Ultraperformance LC–electrospray ionization–triple quadrupole analysis

For quantification, peptide and glycopeptide samples were analyzed using an Agilent 1290 Infinity ultraperformance LC system coupled with an Agilent 6490 triple quadrupole mass spectrometer. An Agilent Eclipse Plus C18 column (RRHD 1.8 μm, 2.1 mm × 100 mm) was used for LC separation. Standards and milk samples were reconstituted with 100 μL of nanopure water and 1.0 μL was injected for the analysis. To obtain protein concentrations, standard proteins and peptides were diluted serially to acquire calibration curves. Peptides and glycopeptides were separated using a 16-min binary gradient consisting of solvent A of 3% ACN and 0.1% FA and solvent B of 90% ACN and 0.1% FA in pure water (vol:vol) at a flow rate of 0.5 mL/min. The instrument was operated in the dynamic MRM mode with unit resolution, and peptide and glycopeptide ionization was performed in the positive ion mode.

Data processing and statistical analysis

Q Exactive Plus Orbitrap LC-MS/MS data for tryptic peptides were extracted using X! Tandem (www.thegpm.org), which is designed to search the SwissProt human proteome database. Masses allowed a 10-ppm error and 2 missed cleavages. Iodoacetamide derivative was chosen as a fix modification on cysteine. Phosphorylation in threonine, serine, and tyrosine, oxidation in methionine and tryptophan, and deamidation in asparagine and glutamine were selected as variable modification.

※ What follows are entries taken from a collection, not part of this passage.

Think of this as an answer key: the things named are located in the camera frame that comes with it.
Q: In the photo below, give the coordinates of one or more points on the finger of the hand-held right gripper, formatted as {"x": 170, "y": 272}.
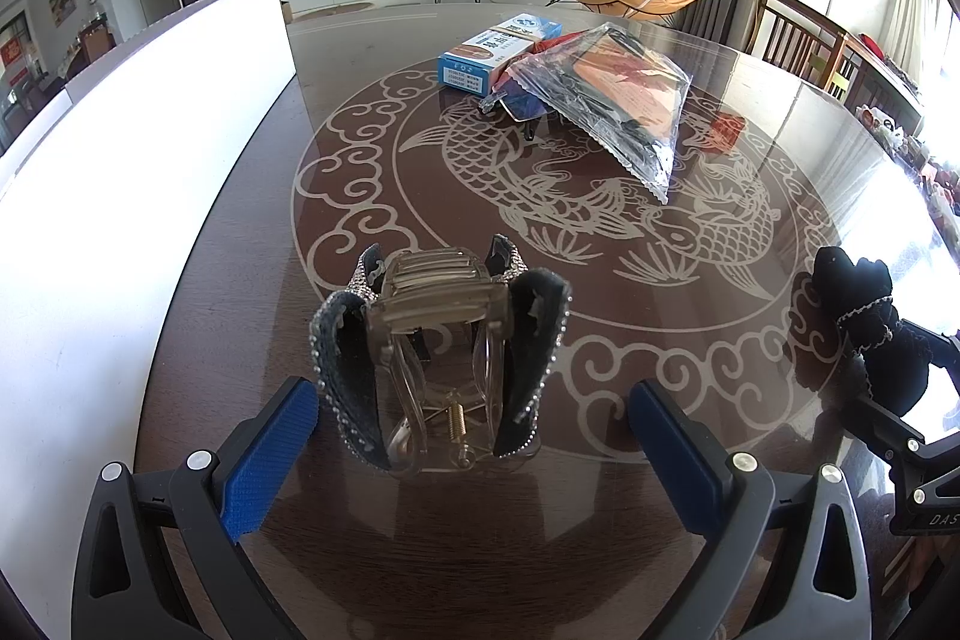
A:
{"x": 889, "y": 426}
{"x": 945, "y": 351}

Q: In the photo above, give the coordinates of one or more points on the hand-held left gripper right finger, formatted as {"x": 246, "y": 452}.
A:
{"x": 675, "y": 452}

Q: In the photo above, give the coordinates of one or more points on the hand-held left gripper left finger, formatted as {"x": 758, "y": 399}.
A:
{"x": 270, "y": 452}

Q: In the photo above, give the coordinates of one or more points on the black velvet hair bow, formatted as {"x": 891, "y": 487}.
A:
{"x": 862, "y": 287}

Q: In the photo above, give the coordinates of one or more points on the rhinestone bow hair clip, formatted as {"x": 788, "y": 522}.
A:
{"x": 442, "y": 295}

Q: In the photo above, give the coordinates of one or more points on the blue white cream box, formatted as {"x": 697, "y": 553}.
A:
{"x": 480, "y": 59}

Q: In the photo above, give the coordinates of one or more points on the dark glass desktop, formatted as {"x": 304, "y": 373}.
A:
{"x": 585, "y": 535}

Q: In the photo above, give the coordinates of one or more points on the colourful clutter pile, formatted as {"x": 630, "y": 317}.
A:
{"x": 900, "y": 138}

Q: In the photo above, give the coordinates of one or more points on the wooden dining chair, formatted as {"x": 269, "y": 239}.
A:
{"x": 787, "y": 29}
{"x": 877, "y": 70}

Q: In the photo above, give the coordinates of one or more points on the clear plastic bag orange card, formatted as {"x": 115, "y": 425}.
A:
{"x": 630, "y": 93}

Triple quadrupole MS data for peak area and signal-to-noise ratio were analyzed using Agilent Mass-Hunter Quantitative Analysis B.6.0 software. To evaluate the sensitivity of this method, linear regression was applied in Microsoft Excel 2010, and the limits of quantification were determined as the concentrations of peptides with signal-to-noise ratio ≥10. Absolute protein concentrations were obtained for all 33 mothers at 7 lactation time points using calibration curves. Relative abundances of glycopeptides were calculated by normalizing the glycopeptide abundance to the quantifying peptide from the same glycoprotein.

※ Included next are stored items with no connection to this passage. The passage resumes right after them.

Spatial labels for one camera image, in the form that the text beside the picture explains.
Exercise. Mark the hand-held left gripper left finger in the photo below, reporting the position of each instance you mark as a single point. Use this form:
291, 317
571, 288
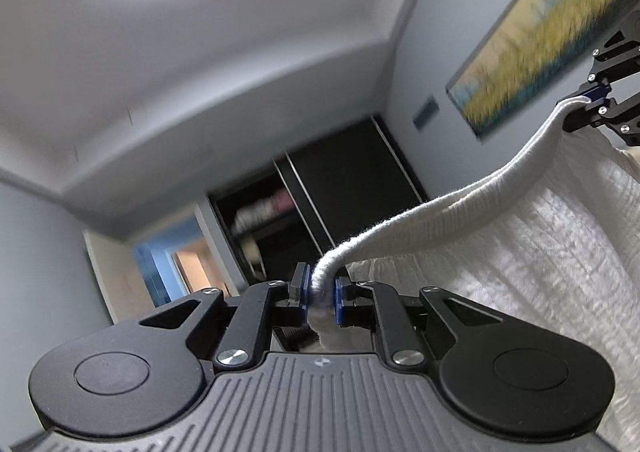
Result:
301, 294

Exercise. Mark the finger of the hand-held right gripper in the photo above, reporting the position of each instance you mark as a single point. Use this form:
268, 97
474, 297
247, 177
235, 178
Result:
597, 93
612, 115

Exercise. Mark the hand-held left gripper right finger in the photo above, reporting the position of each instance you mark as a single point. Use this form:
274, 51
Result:
341, 302

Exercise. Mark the white crinkled garment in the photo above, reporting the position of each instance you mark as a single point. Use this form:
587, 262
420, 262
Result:
525, 252

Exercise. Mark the folded clothes in wardrobe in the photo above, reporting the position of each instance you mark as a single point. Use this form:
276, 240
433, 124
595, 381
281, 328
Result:
262, 212

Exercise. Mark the framed landscape painting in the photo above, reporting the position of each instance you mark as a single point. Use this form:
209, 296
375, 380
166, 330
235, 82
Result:
535, 32

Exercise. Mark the dark sliding-door wardrobe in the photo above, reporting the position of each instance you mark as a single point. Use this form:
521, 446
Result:
350, 177

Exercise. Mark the grey wall panel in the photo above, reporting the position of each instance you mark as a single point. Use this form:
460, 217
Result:
426, 112

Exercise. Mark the white door frame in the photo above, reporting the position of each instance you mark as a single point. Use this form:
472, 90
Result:
107, 262

Statistical analysis was performed using JMP Pro 13 (SAS Institute), and P ≤ 0.05 was considered statistically significant. Concentrations of the proteins and the relative abundances of the glycopeptides were transformed into natural log scale before any analysis. To observe the effect of the lactation time points on milk proteins and glycosylation, ANOVA and Wilcoxon's test were used. Student's t-test and nonparametric comparisons test were used to compare between two lactation stages. Means and SDs were calculated for the absolute abundances of proteins and relative abundances of glycoproteins and used to prepare graphical plots.

Results

Proteomic analysis was performed first to determine the identity of the proteins in human milk. A tryptic digest of pooled milk samples from all the donors was analyzed on a Q Exactive Plus Orbitrap LC-MS/MS instrument to identify milk proteins. We observed peptides corresponding to 639 milk proteins with a 99% confidence level (Supplemental Table 1). Among the identified proteins, 11 proteins represented >90% of the total abundances. This study thus focused efforts on the quantification of this most abundant group of proteins: α-lactalbumin, LF, β-casein, k-casein, α-casein, IgA, osteopontin, IgG, IgM, α-antitrypsin, and lysozyme.

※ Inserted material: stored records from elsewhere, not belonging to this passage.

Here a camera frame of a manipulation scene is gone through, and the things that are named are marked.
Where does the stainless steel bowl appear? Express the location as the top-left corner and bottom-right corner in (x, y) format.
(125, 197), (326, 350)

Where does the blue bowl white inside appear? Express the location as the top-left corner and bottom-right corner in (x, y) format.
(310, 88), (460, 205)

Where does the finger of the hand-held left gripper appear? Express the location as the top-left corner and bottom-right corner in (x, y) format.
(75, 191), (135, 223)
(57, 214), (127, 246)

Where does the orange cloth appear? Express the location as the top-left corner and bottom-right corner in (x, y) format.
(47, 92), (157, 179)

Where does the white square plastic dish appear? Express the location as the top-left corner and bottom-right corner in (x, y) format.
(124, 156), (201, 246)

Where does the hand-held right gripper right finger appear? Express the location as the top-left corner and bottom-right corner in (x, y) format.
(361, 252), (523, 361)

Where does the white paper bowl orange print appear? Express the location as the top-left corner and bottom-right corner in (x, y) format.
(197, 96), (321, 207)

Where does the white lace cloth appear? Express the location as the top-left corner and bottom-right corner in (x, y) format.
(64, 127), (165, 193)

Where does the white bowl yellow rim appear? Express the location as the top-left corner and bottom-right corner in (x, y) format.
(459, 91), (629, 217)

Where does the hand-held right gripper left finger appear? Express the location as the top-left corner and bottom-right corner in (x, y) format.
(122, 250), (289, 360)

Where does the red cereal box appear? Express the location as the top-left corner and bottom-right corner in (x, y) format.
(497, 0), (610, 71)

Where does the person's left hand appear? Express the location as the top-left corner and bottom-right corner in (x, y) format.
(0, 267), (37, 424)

Selection of peptides and glycopeptides for quantification

For the quantification of proteins, a novel strategy was developed to identify unique and unmodified peptides from each protein. A minimum of 2 unique peptides were selected for protein quantification. However, only 1 unique peptide for osteopontin was included because the majority of its tryptic peptides were post-translationally modified. The fragmentation pattern of each peptide was evaluated to identify the precursor ion and a minimum of 2 product ions (quantifier and qualifier) that were added to the MRM transitional list. For example, Supplemental Figure 1 shows the MS/MS spectrum of the α-casein peptide CAEQFCR and illustrates abundant b- and y- ions. For this peptide, the doubly charged quasimolecular ion ([M + 2H]⁺m/z 485.7) was chosen as the precursor ion, whereas the most abundant fragment ion m/z 739.3 was selected as a quantifier and m/z 610.3 was selected as a qualifier. For quantification, MRM transitions of tryptic peptides were optimized for their quantifier, qualifier, collision energy, and retention time. To increase the peak capacity, a dynamic MRM method was employed in which the analyte was monitored only when eluted. This reduced the number of concurrent transitions observed at a given time, rendering dynamic MRM to be very selective and sensitive. For example, the retention time for the α-casein peptide mentioned previously was 1.7 min with an optimized collision energy of 15 eV. MRM transitions for caseins and osteopontin peptides are listed with their precursor masses, product masses, retention times, and collision energies in Supplemental Table 2. MRM transitions for other whey proteins were previously optimized and reported (31). The chromatographic separation of peptides from α-casein, β-casein, k-casein, α-lactalbumin, LF, SIgA, IgM, IgG, α-antitrypsin, osteopontin, and lysozyme is shown in Figure 1A, with the separation of all peptides observed between 1.4 and 4.5 min.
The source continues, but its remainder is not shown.